Para os juízes da entidade, contudo, a resolução implicará na paralisia das varas durante os últimos quatro meses de 2009. “A consequência disto será nova acumulação de trabalho a ser enfrentada no futuro, à custa de novos sacrifícios dos juízes de primeiro grau, de indiscutíveis prejuízos ao serviço judiciário e, principalmente, ao povo, destinatário da nossa atividade”, registraram. Eles estimam que o atraso será em mais de 200 sentenças de mérito e acúmulo de dezenas de audiências.
Ainda segundo a entidade paranaenses, a resolução, a pretexto de solver problemas, cria outros ainda mais graves. Segundo eles, todas as varas iniciarão 2010 congestionadas. “A resolução do CNJ criará um círculo vicioso de mutirões, que só tornará a Justiça ainda mais lenta”, destacou a entidade. "Os objetivos impostos pela resolução, impossíveis de cumprir, autorizam-nos a recear, com tristeza, que a Instrução sirva apenas, ao fim e ao cabo, para expor os juízes, aos olhos da opinião pública e do CNJ, como culpados únicos pelo fracasso anunciado no cumprimento da Meta 2”.
Eficiência da meta
Quase seis meses depois de estipulada a Meta 2 do Conselho Nacional de Justiça, metade dos tribunais está a menos de mil processos de atingir o objetivo: julgar até o final do ano todos os processos que deram entrada até 2005. Seis tribunais já atingiram a meta ou estão a menos de 10%. O CNJ não consegue, no entanto, dimensionar o tamanho real do trabalho para todo o Judiciário brasileiro cumprir a meta. Dos 91 tribunais, apenas 65 prestaram contas ao Conselho sobre o compromisso de desafogar a Justiça brasileira. Estes tribunais representam apenas 13% dos 38 milhões de processos ajuizados até 2005 e que estavam pendentes de julgamento no final de 2008. Na época, havia 74,9 milhões de processos em tramitação em todo o Judiciário.
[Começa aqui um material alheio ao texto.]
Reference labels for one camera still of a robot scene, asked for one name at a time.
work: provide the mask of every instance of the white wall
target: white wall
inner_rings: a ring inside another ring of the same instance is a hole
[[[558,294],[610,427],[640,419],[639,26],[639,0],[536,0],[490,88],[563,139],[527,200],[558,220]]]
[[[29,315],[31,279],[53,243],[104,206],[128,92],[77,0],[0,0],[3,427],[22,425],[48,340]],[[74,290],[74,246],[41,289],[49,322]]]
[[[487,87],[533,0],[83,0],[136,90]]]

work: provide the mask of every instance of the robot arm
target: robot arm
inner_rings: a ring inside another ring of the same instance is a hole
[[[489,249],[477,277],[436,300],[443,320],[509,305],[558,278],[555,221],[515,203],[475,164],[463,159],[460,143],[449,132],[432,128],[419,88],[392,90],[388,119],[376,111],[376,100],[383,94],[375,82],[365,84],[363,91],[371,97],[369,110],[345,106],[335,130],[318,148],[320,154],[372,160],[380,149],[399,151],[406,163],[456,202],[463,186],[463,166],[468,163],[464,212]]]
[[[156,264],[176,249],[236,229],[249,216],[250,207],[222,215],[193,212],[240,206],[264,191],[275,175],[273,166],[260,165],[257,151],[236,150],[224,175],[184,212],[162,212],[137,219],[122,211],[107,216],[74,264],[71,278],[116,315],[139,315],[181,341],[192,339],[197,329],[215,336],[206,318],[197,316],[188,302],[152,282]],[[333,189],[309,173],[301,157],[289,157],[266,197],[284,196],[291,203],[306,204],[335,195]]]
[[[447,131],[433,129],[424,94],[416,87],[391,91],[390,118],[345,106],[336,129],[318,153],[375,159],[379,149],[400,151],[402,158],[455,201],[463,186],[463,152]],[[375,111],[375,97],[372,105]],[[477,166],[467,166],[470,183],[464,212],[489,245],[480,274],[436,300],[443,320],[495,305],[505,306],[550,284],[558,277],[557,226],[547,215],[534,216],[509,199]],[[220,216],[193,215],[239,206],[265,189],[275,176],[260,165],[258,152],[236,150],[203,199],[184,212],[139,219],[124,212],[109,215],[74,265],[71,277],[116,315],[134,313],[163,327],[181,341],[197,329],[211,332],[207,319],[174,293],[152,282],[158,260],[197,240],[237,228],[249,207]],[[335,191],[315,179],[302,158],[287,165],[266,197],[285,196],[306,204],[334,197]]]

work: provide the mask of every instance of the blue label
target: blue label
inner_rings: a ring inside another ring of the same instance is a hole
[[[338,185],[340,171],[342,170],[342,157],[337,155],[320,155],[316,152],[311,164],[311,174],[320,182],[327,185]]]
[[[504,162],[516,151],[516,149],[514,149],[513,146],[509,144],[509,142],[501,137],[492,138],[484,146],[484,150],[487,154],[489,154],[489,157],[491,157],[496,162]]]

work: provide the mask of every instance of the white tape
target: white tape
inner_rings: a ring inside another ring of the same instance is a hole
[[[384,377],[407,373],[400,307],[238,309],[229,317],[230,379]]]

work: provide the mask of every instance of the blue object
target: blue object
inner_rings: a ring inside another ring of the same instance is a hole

A Justiça Estadual é o principal gargalo para o cumprimento da meta. Dos 38 milhões de processos que entraram no Judiciário até 2005, 33,7 milhões são da Justiça Estadual (88%). Esses 33,7 milhões representam mais da metade — 52% — do total de processos em tramitação na Justiça Estadual. Isso quer dizer que, para cumprir a Meta 2, os Tribunais de Justiça terão de julgar em 2009 metade de todos os processos em tramitação. Até agora, o CNJ sabe que os tribunais estaduais julgaram ínfimos 350,2 mil dos 33 milhões de casos. Mais uma vez, as estatísticas ficam distante da realidade: os TJs do Paraná, Amazonas, Maranhão e São Paulo.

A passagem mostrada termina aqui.